TASK OBJECTIVE
Each line below should be repeated exactly as written, with no pictures carried over.

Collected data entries
***
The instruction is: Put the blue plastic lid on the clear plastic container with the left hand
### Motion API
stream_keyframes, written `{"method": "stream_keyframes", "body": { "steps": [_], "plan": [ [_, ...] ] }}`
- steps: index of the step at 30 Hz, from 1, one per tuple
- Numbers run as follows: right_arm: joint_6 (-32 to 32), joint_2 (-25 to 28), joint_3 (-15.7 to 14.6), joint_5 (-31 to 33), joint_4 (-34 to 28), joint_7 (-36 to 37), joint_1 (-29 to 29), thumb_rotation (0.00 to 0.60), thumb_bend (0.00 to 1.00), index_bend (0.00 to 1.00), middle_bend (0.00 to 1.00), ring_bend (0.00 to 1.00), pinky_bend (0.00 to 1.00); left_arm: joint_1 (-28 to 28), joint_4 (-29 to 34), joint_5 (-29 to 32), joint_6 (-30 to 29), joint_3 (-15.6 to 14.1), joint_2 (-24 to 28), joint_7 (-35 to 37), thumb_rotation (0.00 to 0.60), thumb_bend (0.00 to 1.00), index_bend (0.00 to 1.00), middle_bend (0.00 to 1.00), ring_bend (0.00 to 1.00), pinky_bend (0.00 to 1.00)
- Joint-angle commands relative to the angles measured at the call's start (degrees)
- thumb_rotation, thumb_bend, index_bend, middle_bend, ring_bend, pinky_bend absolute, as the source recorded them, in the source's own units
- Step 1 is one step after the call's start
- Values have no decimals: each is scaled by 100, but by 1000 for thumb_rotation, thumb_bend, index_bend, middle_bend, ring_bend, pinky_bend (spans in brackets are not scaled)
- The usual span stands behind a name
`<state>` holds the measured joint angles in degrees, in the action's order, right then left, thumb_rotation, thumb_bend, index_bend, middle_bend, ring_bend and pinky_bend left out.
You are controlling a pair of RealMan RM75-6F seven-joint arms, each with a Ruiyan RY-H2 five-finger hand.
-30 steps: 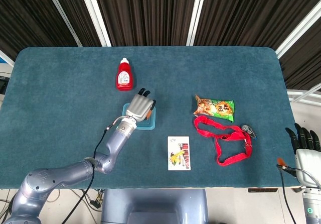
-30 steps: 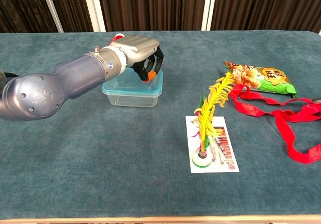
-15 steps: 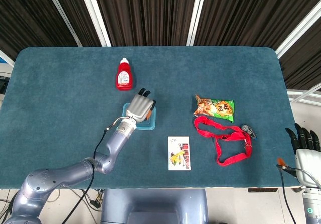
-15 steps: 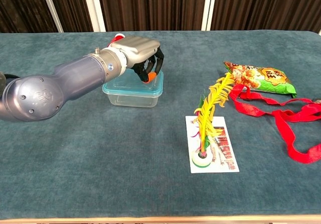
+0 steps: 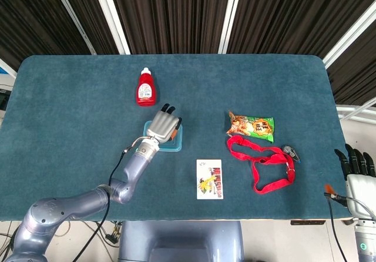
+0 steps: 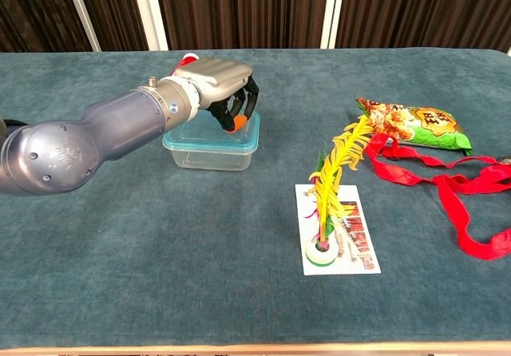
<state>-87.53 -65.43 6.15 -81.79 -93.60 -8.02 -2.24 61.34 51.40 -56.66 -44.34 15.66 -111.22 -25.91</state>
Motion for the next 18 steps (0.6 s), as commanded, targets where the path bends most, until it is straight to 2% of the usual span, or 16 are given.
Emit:
{"method": "stream_keyframes", "body": {
  "steps": [1,10,15,18],
  "plan": [
    [0,1,-1,0,-1,1,1,600,268,137,0,33,0,4,119,-35,-94,57,65,5,600,479,634,582,160,126],
    [0,-6,-11,-23,9,-10,-3,600,269,138,0,33,0,-38,948,138,-309,249,514,-232,600,479,636,582,160,126],
    [4,-15,-19,-26,15,-36,-3,600,268,137,0,33,0,-161,1911,653,-391,351,1005,-556,600,479,636,582,160,126],
    [5,-18,-19,-24,17,-43,-3,600,269,137,0,33,0,-201,2434,927,-487,311,1279,-831,600,479,640,582,160,126]
  ]
}}
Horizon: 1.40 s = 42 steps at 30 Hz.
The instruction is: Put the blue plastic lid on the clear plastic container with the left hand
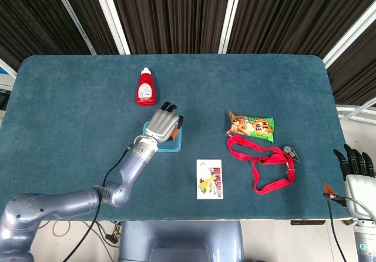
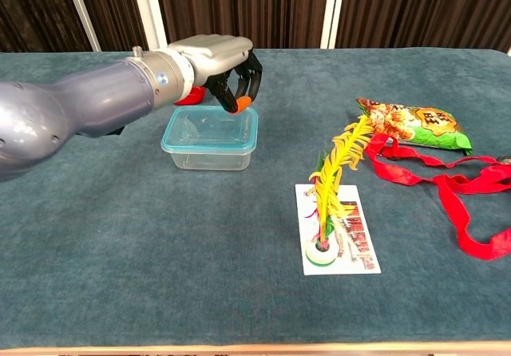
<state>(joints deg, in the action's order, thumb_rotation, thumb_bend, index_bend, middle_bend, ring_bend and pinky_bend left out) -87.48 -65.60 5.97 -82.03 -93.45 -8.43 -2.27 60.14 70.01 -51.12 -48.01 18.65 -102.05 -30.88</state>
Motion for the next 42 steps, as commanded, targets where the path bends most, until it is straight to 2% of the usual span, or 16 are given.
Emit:
{"method": "stream_keyframes", "body": {
  "steps": [1,7,11,14,19,28,42],
  "plan": [
    [0,-1,-1,-2,2,-5,0,600,269,138,0,33,0,-92,758,495,-160,0,454,-432,600,479,641,583,160,126],
    [-10,-8,-7,-15,3,-14,3,600,269,137,0,33,0,-186,2051,1359,-451,-108,1118,-915,600,479,641,583,166,128],
    [-1,-7,-14,-19,1,-14,2,600,268,137,0,33,0,-272,2683,1582,-639,-392,1533,-1150,600,479,642,582,166,128],
    [7,-9,-24,-28,-1,-25,0,600,268,138,0,34,0,-339,2862,1576,-699,-583,1660,-1131,600,479,643,581,166,128],
    [-18,-8,-20,-27,-8,-29,12,600,269,137,0,33,0,-406,2642,1330,-719,-718,1534,-872,600,479,644,582,166,128],
    [2,2,2,22,-11,-5,9,600,268,137,0,33,0,-367,1773,704,-604,-841,891,-405,600,480,649,582,166,127],
    [7,17,18,62,-41,-19,12,600,268,138,0,33,0,-126,1429,921,-467,-782,453,-488,600,480,652,582,166,124]
  ]
}}
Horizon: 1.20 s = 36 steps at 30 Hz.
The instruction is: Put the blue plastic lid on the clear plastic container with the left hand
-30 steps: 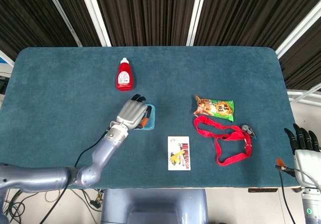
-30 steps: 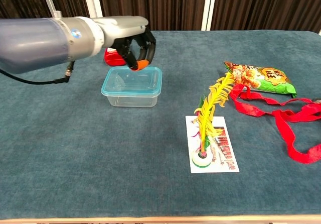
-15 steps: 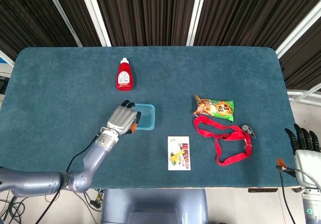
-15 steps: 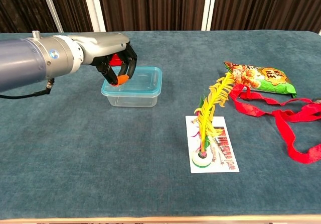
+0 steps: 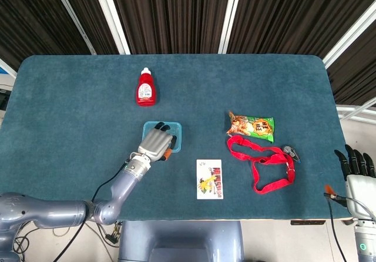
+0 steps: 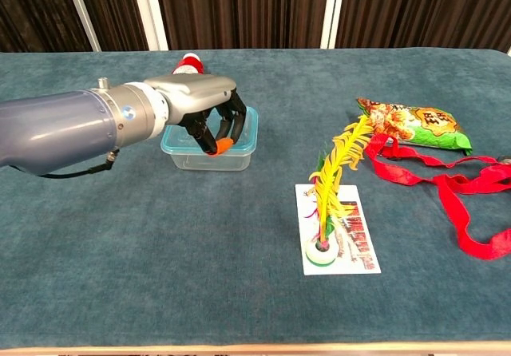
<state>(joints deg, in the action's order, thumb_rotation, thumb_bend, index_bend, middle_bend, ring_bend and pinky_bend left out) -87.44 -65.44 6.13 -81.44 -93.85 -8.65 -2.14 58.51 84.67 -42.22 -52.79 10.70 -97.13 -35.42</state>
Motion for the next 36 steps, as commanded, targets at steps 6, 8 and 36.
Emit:
{"method": "stream_keyframes", "body": {
  "steps": [6,8,36],
  "plan": [
    [12,5,2,7,-2,8,-5,600,268,138,0,33,0,130,-79,116,7,58,-136,-101,600,479,652,582,166,124],
    [16,6,3,9,-5,9,-6,600,268,137,0,34,0,148,-82,138,5,55,-153,-118,600,479,652,582,166,124],
    [68,28,-6,46,-49,30,-11,600,268,138,0,33,0,123,-452,-183,-104,-194,-431,-134,600,479,652,582,166,121]
  ]
}}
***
ANSWER TO THIS TASK
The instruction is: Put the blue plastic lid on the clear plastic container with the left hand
### Motion API
stream_keyframes, written `{"method": "stream_keyframes", "body": { "steps": [_], "plan": [ [_, ...] ] }}`
- steps: index of the step at 30 Hz, from 1, one per tuple
- Numbers run as follows: right_arm: joint_6 (-32 to 32), joint_2 (-25 to 28), joint_3 (-15.7 to 14.6), joint_5 (-31 to 33), joint_4 (-34 to 28), joint_7 (-36 to 37), joint_1 (-29 to 29), thumb_rotation (0.00 to 0.60), thumb_bend (0.00 to 1.00), index_bend (0.00 to 1.00), middle_bend (0.00 to 1.00), ring_bend (0.00 to 1.00), pinky_bend (0.00 to 1.00); left_arm: joint_1 (-28 to 28), joint_4 (-29 to 34), joint_5 (-29 to 32), joint_6 (-30 to 29), joint_3 (-15.6 to 14.1), joint_2 (-24 to 28), joint_7 (-35 to 37), thumb_rotation (0.00 to 0.60), thumb_bend (0.00 to 1.00), index_bend (0.00 to 1.00), middle_bend (0.00 to 1.00), ring_bend (0.00 to 1.00), pinky_bend (0.00 to 1.00)
- Joint-angle commands relative to the angles measured at the call's start (degrees)
- thumb_rotation, thumb_bend, index_bend, middle_bend, ring_bend, pinky_bend absolute, as the source recorded them, in the source's own units
- Step 1 is one step after the call's start
- Values have no decimals: each is scaled by 100, but by 1000 for thumb_rotation, thumb_bend, index_bend, middle_bend, ring_bend, pinky_bend (spans in brackets are not scaled)
- The usual span stands behind a name
`<state>` holds the measured joint angles in degrees, in the action's order, right then left, thumb_rotation, thumb_bend, index_bend, middle_bend, ring_bend and pinky_bend left out.
You are controlling a pair of RealMan RM75-6F seven-joint arms, each with a Ruiyan RY-H2 five-finger hand.
-30 steps: 
-30 steps: 
-15 steps: 
-15 steps: 
+0 steps: 
+0 steps: 
<state>-87.53 -65.43 6.15 -81.79 -93.60 -8.02 -2.24 61.34 51.40 -56.66 -44.34 15.66 -111.22 -25.91</state>
Motion for the next 18 steps (0.6 s), as commanded, targets where the path bends most, until it is straight to 2% of the usual span, or 16 are given.
Emit:
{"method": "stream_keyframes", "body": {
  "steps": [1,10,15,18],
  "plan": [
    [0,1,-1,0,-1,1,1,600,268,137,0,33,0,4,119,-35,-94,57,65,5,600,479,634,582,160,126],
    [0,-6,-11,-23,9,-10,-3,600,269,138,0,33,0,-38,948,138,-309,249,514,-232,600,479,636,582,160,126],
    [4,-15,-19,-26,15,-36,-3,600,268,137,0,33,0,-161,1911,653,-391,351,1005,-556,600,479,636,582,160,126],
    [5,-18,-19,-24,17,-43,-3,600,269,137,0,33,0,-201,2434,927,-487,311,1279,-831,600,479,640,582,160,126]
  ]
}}
Horizon: 1.40 s = 42 steps at 30 Hz.
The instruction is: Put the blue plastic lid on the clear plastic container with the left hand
<state>(joints deg, in the action's order, thumb_rotation, thumb_bend, index_bend, middle_bend, ring_bend and pinky_bend left out) -87.48 -65.60 5.97 -82.03 -93.45 -8.43 -2.27 60.14 70.01 -51.12 -48.01 18.65 -102.05 -30.88</state>
Motion for the next 42 steps, as commanded, targets where the path bends most, until it is straight to 2% of the usual span, or 16 are given.
Emit:
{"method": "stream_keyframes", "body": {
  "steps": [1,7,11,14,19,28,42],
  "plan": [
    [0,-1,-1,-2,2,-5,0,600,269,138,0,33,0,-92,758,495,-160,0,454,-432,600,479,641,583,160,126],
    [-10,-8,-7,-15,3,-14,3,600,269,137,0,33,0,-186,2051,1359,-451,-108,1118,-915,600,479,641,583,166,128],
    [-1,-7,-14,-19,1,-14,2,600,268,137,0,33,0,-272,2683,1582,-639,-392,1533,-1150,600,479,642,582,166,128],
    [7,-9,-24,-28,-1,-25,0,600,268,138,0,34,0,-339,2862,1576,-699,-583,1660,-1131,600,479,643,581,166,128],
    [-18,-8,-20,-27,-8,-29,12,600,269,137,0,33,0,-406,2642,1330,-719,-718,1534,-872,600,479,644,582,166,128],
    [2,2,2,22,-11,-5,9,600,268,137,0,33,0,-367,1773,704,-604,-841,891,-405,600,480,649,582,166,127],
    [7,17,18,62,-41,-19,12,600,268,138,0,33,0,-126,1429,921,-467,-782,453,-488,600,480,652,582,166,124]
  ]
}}
Horizon: 1.20 s = 36 steps at 30 Hz.
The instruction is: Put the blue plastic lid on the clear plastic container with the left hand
-30 steps: 
-30 steps: 
-15 steps: 
-15 steps: 
+0 steps: 
+0 steps: 
<state>(joints deg, in the action's order, thumb_rotation, thumb_bend, index_bend, middle_bend, ring_bend and pinky_bend left out) -87.44 -65.44 6.13 -81.44 -93.85 -8.65 -2.14 58.51 84.67 -42.22 -52.79 10.70 -97.13 -35.42</state>
Motion for the next 36 steps, as commanded, targets at steps 6, 8 and 36.
Emit:
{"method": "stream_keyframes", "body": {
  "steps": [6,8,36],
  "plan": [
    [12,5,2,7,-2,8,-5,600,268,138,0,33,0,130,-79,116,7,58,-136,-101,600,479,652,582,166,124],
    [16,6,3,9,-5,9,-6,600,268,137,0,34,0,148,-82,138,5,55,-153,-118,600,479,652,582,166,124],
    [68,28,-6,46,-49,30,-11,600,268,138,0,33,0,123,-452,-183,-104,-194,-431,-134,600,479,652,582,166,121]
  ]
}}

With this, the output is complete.